Awesome
Speedtest by Ookla Global Fixed and Mobile Network Performance Map Tiles
Summary
This dataset provides global fixed broadband and mobile (cellular) network performance metrics in zoom level 16 web mercator tiles (approximately 610.8 meters by 610.8 meters at the equator). Data is provided in both Shapefile format as well as Apache Parquet with geometries represented in Well Known Text (WKT) projected in EPSG:4326. Download speed, upload speed, and latency are collected via the Speedtest by Ookla applications for Android and iOS and averaged for each tile. Measurements are filtered to results containing GPS-quality location accuracy.
About
Speedtest data is used today by commercial fixed and mobile network operators around the world to inform network buildout, improve global Internet quality, and increase Internet accessibility. Government regulators such as the United States Federal Communications Commission and the Malaysian Communications and Multimedia Commission use Speedtest data to hold telecommunications entities accountable and direct funds for rural and urban connectivity development. Ookla licenses data to NGOs and educational institutions to fulfill its mission: to measure, understand, and help improve connected experiences for all. Ookla hopes to further this mission by distributing the data to make it easier for individuals and organizations to use it for the purposes of bridging the social and economic gaps between those with and without modern Internet access.
Data
Overview
Tiles
Hundreds of millions of measurements are taken on Ookla's Speedtest platform each month. In order to create a manageable dataset, we aggregate raw data into tiles. The size of a data tile is defined as a function of "zoom level" (or "z"). At z=0, the size of a tile is the size of the whole world. At z=1, the tile is split in half vertically and horizontally, creating 4 tiles that cover the globe. This tile-splitting continues as zoom level increases, causing tiles to become exponentially smaller as we zoom into a given region. By this definition, tile sizes are actually some fraction of the width/height of Earth according to Web Mercator projection (EPSG:3857). As such, tile size varies slightly depending on latitude, but tile sizes can be estimated in meters.

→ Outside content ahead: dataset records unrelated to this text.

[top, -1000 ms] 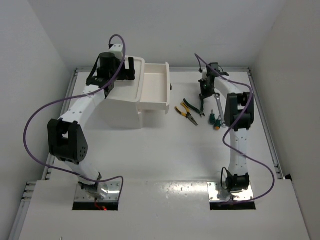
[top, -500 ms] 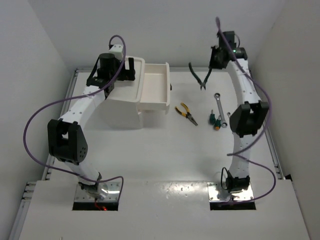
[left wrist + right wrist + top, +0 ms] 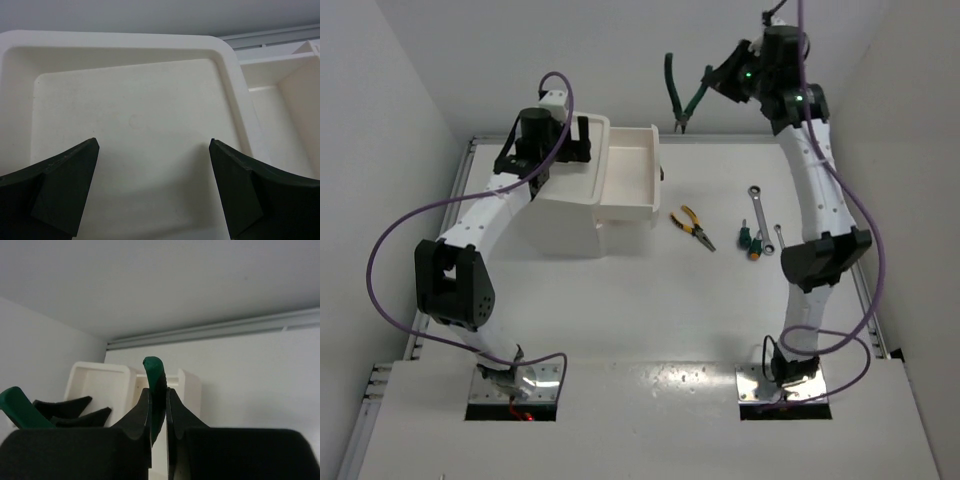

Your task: Sort the tools into containers

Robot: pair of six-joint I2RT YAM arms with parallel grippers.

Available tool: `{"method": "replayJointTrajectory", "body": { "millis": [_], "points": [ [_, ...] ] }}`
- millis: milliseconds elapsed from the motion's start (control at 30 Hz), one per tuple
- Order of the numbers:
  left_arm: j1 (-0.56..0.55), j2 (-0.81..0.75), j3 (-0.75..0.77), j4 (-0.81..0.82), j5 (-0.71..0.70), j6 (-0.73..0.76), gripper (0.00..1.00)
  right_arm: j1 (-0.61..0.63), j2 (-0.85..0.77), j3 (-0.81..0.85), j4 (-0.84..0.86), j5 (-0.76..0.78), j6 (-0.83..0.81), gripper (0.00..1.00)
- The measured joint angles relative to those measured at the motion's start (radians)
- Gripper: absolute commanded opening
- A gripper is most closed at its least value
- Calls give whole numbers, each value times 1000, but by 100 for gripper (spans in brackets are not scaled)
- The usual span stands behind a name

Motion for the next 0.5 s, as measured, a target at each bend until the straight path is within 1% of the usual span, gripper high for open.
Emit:
{"method": "replayJointTrajectory", "body": {
  "millis": [233, 367, 500],
  "points": [
    [-5, -11, -12, 0, -9, 2, 100, 121, 180, -2, -68, 54, 83, 0],
    [-6, -22, -25, 2, -11, 3, 100, 176, 200, -48, -29, 18, 144, 0],
    [-7, -25, -28, 3, -12, 2, 100, 211, 209, -40, -9, 31, 167, 0]
  ]
}}
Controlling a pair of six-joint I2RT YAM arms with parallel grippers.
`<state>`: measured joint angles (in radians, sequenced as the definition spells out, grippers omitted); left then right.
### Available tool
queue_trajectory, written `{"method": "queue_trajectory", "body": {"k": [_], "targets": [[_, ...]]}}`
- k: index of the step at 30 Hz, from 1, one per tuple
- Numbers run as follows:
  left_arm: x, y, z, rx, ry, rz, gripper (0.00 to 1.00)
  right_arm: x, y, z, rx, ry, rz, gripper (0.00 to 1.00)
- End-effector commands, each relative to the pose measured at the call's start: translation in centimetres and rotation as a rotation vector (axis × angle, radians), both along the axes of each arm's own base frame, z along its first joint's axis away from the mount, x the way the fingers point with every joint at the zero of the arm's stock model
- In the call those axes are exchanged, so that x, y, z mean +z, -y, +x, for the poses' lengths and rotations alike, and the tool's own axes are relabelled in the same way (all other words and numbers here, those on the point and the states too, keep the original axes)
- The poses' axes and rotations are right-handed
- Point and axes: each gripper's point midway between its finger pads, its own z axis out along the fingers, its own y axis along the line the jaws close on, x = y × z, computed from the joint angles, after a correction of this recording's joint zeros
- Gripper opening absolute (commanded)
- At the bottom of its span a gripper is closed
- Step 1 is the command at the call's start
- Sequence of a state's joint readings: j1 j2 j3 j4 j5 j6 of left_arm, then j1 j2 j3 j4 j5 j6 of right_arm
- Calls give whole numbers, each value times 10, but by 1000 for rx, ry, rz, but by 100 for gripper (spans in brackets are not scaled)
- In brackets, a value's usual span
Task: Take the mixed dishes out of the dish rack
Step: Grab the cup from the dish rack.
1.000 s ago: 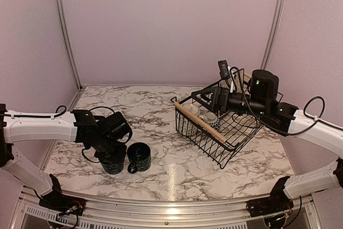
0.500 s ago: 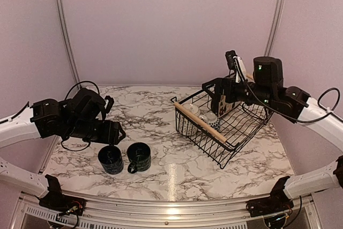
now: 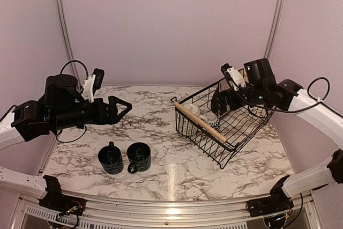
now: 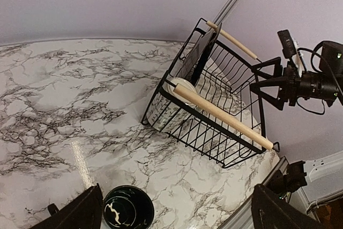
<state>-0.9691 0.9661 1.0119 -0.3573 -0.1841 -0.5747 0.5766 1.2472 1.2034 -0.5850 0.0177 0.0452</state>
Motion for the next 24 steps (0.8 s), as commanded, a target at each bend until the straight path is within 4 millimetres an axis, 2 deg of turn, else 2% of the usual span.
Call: {"method": "queue_trajectory", "body": {"k": [1, 3, 5, 9, 14, 19, 24], "targets": [[15, 8, -3, -38, 50, -73, 99, -44, -4, 1, 70, -138, -97, 95], [15, 6, -2, -30, 52, -68, 99, -63, -6, 4, 71, -178, -117, 91], [14, 4, -2, -23, 51, -69, 99, -79, -6, 9, 67, -211, -137, 83], [11, 0, -3, -9, 51, -76, 99, -96, -12, 14, 98, -239, -154, 68], [8, -1, 1, 5, 60, -56, 99, -108, -25, 18, 167, -229, -149, 62], [10, 7, 6, -7, 64, -12, 99, -106, -39, 26, 221, -180, -110, 58], [10, 11, 10, -4, 57, 2, 99, -117, -47, 32, 254, -178, -112, 49]]}}
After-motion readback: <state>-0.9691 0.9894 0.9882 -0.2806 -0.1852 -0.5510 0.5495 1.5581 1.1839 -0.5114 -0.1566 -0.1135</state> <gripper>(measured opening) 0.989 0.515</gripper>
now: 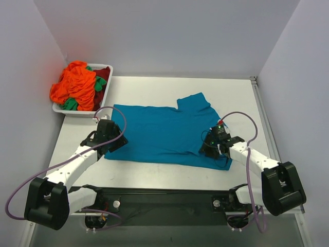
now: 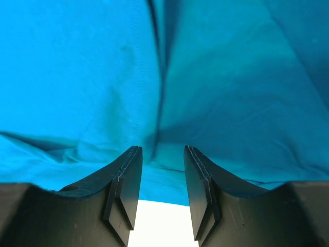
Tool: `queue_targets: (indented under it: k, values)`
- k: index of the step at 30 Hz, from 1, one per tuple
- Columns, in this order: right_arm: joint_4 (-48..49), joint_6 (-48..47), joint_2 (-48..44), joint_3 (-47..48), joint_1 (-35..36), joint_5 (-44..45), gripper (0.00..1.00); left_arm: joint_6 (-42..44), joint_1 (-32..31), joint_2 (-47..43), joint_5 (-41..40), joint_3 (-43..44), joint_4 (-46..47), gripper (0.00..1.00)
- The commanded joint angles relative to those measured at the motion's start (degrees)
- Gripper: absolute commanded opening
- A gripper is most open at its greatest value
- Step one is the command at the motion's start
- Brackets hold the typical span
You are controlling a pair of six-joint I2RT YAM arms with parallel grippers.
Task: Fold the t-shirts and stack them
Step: Fold the flattened tshirt in 1/3 of the way
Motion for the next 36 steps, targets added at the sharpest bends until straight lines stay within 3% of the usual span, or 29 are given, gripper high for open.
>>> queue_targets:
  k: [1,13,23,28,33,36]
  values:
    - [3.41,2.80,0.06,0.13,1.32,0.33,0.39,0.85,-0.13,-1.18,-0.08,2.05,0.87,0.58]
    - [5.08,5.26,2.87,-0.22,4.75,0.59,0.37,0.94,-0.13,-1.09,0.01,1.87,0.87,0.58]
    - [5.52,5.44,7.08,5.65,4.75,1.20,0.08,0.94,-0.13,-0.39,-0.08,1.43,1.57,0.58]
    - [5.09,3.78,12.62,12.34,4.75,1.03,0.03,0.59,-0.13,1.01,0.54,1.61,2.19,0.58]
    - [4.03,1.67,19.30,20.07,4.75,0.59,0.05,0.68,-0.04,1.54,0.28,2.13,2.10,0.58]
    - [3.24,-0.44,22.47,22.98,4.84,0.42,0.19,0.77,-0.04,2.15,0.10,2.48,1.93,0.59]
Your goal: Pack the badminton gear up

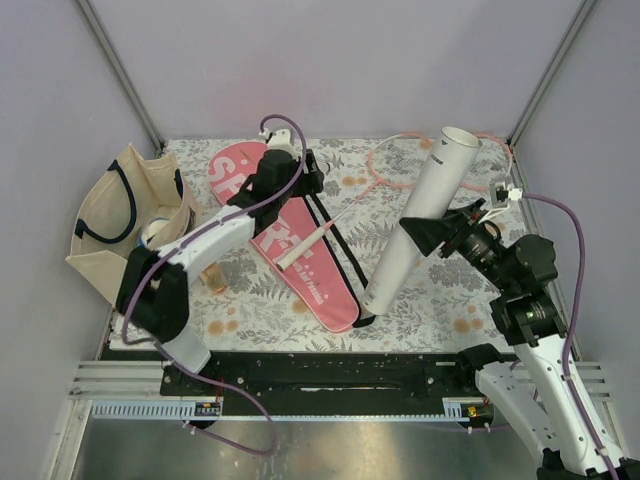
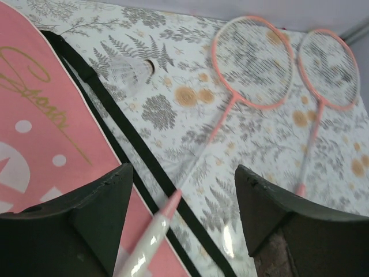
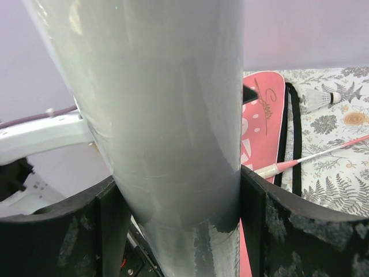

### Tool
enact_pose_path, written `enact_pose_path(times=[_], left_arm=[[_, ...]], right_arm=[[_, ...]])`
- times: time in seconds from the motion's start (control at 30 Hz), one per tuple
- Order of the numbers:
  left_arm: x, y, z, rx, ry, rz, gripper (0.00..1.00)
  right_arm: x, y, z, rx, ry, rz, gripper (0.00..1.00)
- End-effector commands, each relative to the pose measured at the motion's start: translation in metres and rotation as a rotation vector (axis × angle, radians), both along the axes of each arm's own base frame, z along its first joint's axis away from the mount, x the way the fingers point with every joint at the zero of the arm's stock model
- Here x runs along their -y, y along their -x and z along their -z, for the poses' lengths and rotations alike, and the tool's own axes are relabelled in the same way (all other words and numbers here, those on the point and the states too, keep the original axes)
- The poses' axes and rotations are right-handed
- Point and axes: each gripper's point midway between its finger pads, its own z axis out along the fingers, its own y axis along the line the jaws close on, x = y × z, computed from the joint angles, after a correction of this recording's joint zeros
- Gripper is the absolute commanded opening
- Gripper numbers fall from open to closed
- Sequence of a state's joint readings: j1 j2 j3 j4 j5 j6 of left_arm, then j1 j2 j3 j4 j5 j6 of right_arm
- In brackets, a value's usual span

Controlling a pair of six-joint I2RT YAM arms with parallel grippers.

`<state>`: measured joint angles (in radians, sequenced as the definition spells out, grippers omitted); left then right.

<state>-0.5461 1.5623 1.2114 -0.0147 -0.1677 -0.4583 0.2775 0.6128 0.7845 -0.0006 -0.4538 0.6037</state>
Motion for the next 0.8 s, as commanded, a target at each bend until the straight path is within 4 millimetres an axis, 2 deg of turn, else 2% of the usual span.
enact_pose_path(times=[0.0,0.13,0.17,0.27,0.33,0.43,0.57,0.63,0.77], left_arm=[[0.004,-0.063,0.017,0.033,0.093,-0.077,0.73],[0.014,-0.105,0.049,0.025,0.093,-0.092,0.71],[0.016,-0.116,0.051,0.032,0.098,-0.097,0.70],[0.020,-0.143,0.071,0.026,0.126,-0.105,0.68],[0.023,-0.157,0.076,0.042,0.169,-0.100,0.67],[0.024,-0.175,0.082,0.066,0.230,-0.113,0.65],[0.024,-0.198,0.098,0.024,0.318,-0.113,0.62],[0.027,-0.210,0.094,0.038,0.377,-0.102,0.60],[0.030,-0.216,0.101,0.016,0.439,-0.092,0.56]], right_arm=[[-0.001,0.000,-0.005,0.024,0.004,0.008,0.52],[-0.004,0.006,-0.009,0.033,-0.001,-0.014,0.52],[-0.004,0.006,-0.003,0.005,0.008,-0.017,0.52],[-0.006,0.007,-0.001,-0.003,0.015,-0.026,0.52],[-0.006,0.006,0.001,-0.009,0.019,-0.025,0.52],[-0.006,0.003,0.002,-0.018,0.021,-0.016,0.52],[-0.003,0.001,-0.009,0.003,0.008,0.006,0.52],[-0.001,0.001,-0.015,0.020,0.007,0.015,0.52],[-0.001,0.000,-0.022,0.032,0.013,0.021,0.52]])
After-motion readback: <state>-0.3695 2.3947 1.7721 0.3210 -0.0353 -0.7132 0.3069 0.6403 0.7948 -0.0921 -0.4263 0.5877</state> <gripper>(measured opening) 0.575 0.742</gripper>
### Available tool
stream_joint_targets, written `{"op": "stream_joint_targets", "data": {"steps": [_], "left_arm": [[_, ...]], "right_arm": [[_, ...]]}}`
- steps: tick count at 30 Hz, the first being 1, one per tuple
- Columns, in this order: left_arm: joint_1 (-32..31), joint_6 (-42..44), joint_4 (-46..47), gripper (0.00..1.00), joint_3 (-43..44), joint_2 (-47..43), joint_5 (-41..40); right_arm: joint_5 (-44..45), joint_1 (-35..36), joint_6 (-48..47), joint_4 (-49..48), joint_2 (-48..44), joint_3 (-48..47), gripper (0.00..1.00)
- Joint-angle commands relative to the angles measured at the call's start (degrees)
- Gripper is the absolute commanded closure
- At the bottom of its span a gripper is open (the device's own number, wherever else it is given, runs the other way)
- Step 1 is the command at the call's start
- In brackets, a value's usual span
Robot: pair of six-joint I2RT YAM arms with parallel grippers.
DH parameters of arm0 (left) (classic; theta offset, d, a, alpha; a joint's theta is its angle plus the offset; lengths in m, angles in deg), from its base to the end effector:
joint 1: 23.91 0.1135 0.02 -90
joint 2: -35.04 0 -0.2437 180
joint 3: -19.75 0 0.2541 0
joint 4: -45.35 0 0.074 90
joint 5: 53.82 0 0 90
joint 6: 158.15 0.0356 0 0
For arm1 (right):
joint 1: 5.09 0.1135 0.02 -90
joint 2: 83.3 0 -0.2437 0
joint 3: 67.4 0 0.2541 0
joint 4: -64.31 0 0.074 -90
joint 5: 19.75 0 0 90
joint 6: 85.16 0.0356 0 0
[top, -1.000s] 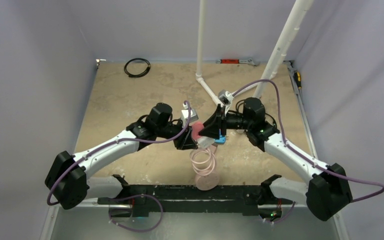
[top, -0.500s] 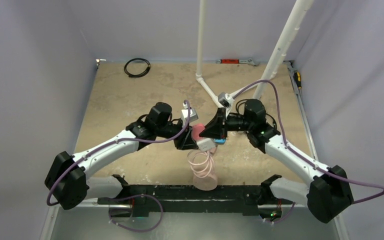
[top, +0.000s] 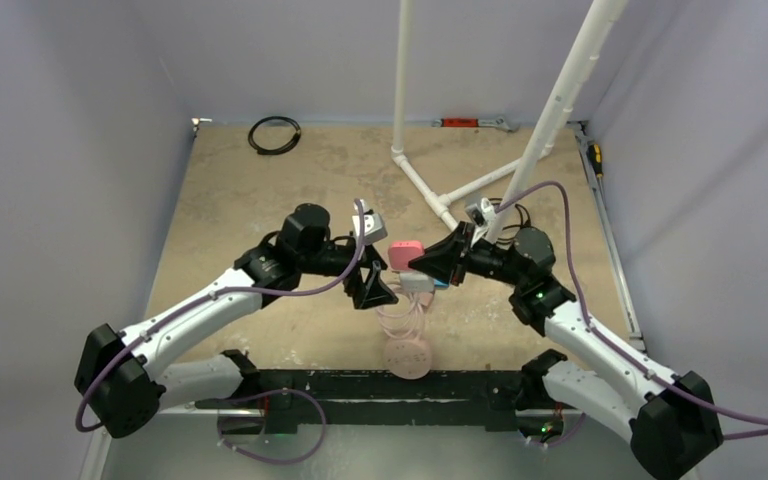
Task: Pull the plug off the socket
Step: Remove the plug from the socket.
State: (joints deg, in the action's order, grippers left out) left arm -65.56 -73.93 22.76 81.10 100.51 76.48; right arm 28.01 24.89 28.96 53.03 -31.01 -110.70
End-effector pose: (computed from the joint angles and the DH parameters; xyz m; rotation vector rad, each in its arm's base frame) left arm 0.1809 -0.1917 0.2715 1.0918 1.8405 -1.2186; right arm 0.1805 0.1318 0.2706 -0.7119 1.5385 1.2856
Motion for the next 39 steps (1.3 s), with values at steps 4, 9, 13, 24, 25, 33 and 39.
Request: {"op": "stream_joint_targets", "data": {"steps": [4, 9, 13, 24, 25, 33, 39], "left_arm": [[0.2, 0.5, 4.1, 0.15, -2.7, -4.5, -7.8], [0.1, -3.0, 7.0, 0.15, -2.8, -1.3, -4.6], [0.1, -7.2, 15.2, 0.15, -4.7, -1.2, -1.7], [-2.1, -9.0, 30.5, 0.04, -9.6, -2.5, -2.9], [-2.7, -7.7, 29.8, 0.04, -9.4, -2.7, -4.3], [-5.5, -4.1, 33.7, 0.02, -10.7, -4.0, -9.8], [-5.8, -4.9, 34.5, 0.02, -10.4, -2.7, -8.4]], "right_arm": [[7.6, 0.2, 7.4, -11.7, -5.5, 3.0, 1.00], [10.6, 0.2, 9.5, -13.7, -9.6, 4.4, 1.00], [10.7, 0.2, 12.6, -17.3, -10.7, 5.5, 1.00], [8.1, 0.2, 19.6, -25.5, -9.0, 6.1, 1.00], [7.9, 0.2, 20.2, -26.2, -8.9, 6.2, 1.00], [6.2, 0.2, 22.0, -28.1, -8.2, 6.2, 1.00], [6.2, 0.2, 22.1, -27.8, -8.1, 6.3, 1.00]]}}
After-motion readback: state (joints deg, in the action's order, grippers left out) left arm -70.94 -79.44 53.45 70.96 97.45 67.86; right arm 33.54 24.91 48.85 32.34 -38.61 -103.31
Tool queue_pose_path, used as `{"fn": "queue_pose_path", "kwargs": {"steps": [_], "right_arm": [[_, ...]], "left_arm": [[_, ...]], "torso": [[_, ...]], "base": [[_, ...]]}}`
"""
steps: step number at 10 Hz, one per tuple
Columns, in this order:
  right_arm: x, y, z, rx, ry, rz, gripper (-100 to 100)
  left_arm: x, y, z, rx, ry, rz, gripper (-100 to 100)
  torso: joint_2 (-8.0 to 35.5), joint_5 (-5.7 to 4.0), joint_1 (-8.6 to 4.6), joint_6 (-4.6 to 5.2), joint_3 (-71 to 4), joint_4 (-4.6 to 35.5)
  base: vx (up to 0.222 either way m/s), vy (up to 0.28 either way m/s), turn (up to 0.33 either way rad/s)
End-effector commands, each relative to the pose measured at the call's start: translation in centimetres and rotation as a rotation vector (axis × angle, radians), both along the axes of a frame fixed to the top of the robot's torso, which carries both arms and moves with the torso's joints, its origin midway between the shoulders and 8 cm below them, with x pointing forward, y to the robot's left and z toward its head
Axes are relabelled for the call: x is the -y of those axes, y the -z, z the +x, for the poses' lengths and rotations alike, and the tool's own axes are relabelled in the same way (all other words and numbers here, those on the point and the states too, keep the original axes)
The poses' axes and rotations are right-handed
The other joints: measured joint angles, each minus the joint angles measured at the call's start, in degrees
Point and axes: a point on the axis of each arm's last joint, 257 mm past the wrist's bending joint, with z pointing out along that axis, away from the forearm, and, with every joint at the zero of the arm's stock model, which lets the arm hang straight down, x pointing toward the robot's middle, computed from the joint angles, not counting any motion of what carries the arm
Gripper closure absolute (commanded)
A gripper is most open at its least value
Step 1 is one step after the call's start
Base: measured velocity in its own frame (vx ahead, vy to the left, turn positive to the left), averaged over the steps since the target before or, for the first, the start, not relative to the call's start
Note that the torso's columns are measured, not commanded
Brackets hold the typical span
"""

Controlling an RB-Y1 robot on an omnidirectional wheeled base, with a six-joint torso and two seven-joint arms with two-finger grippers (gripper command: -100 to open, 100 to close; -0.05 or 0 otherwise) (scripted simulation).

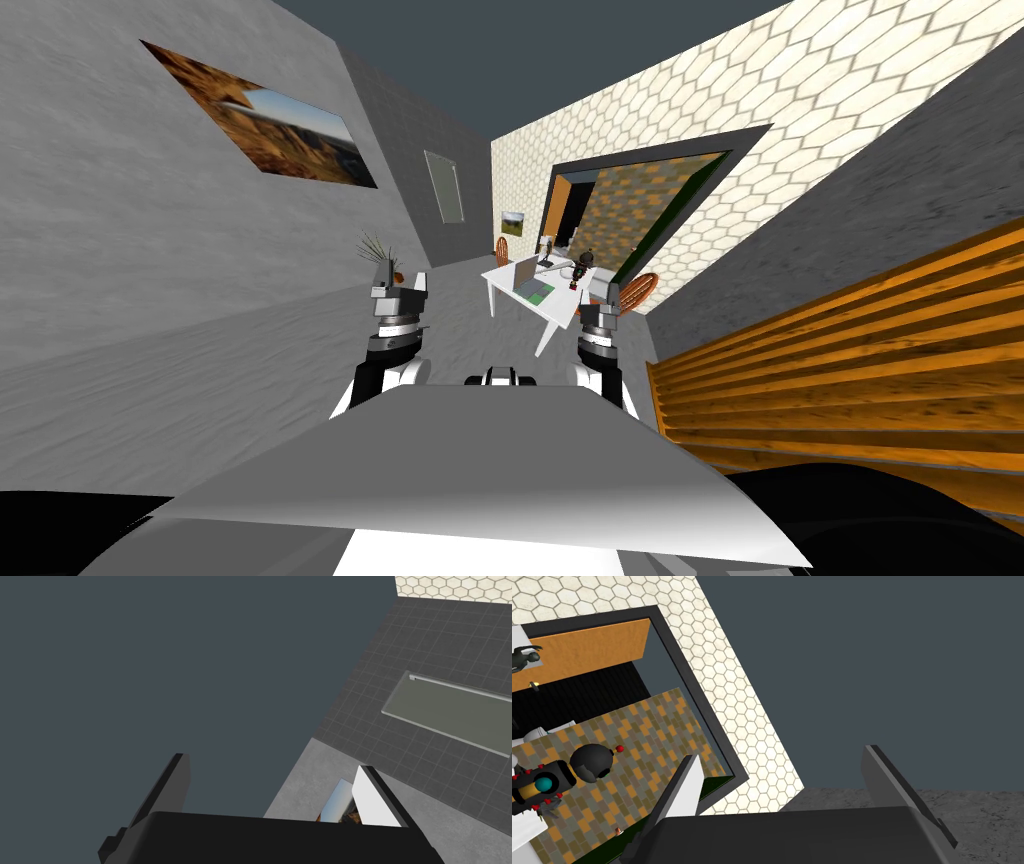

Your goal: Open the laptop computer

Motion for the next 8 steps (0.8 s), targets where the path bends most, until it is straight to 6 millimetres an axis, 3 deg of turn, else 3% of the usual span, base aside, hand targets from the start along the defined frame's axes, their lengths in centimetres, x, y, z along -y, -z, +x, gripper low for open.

For the purposes of these layers, a zoom level of 16 (z=16) is used for the tiling. This equates to a tile that is approximately 610.8 meters by 610.8 meters at the equator (18 arcsecond blocks). The geometry of each tile is represented in WGS 84 (EPSG:4326) in the tile
field.
Update Cadence
The tile aggregates start in Q1 2019 and go through the most recently completed quarter (Q2 2024). They will be updated shortly after the conclusion of the quarter.
Tile Attributes
Each tile contains the following adjoining attributes:
Field Name | Type | Description | Notes |
---|---|---|---|
avg_d_kbps | Integer | The average download speed of all tests performed in the tile, represented in kilobits per second. | |
avg_u_kbps | Integer | The average upload speed of all tests performed in the tile, represented in kilobits per second. | |
avg_lat_ms | Integer | The average latency of all tests performed in the tile, represented in milliseconds | |
avg_lat_down_ms | Integer | The average latency under load of all tests performed in the tile as measured during the download phase of the test. Represented in ms. | Parquet-only. Added 2023-02-23 beginning in Q4 2022 dataset. This column is sparsely populated-- some rows will have a null value as not all versions of Speedtest can perform this measurement. |
avg_lat_up_ms | Integer | The average latency under load of all tests performed in the tile as measured during the upload phase of the test. Represented in ms. | Parquet-only. Added 2023-02-23 beginning in Q4 2022 dataset. This column is sparsely populated-- some rows will have a null value as not all versions of Speedtest can perform this measurement. |
tests | Integer | The number of tests taken in the tile. | |
devices | Integer | The number of unique devices contributing tests in the tile. | |
quadkey | Text | The quadkey representing the tile. | |
tile_x | Numeric | X coordinate of the tile's centroid. | Added 2023-07-01 beginning in the Q3 2023 dataset. |
tile_y | Numeric | Y coordinate of the tile's centroid. | Added 2023-07-01 beginning in the Q3 2023 dataset. |
Quadkeys
Quadkeys can act as a unique identifier for the tile. This can be useful for joining data spatially from multiple periods (quarters), creating coarser spatial aggregations without using geospatial functions, spatial indexing, partitioning, and an alternative for storing and deriving the tile geometry.
Layers
Two layers are distributed as separate sets of files:
performance_mobile_tiles
- Tiles containing tests taken from mobile devices with GPS-quality location and a cellular connection type (e.g. 4G LTE, 5G NR).performance_fixed_tiles
- Tiles containing tests taken from mobile devices with GPS-quality location and a non-cellular connection type (e.g. WiFi, ethernet).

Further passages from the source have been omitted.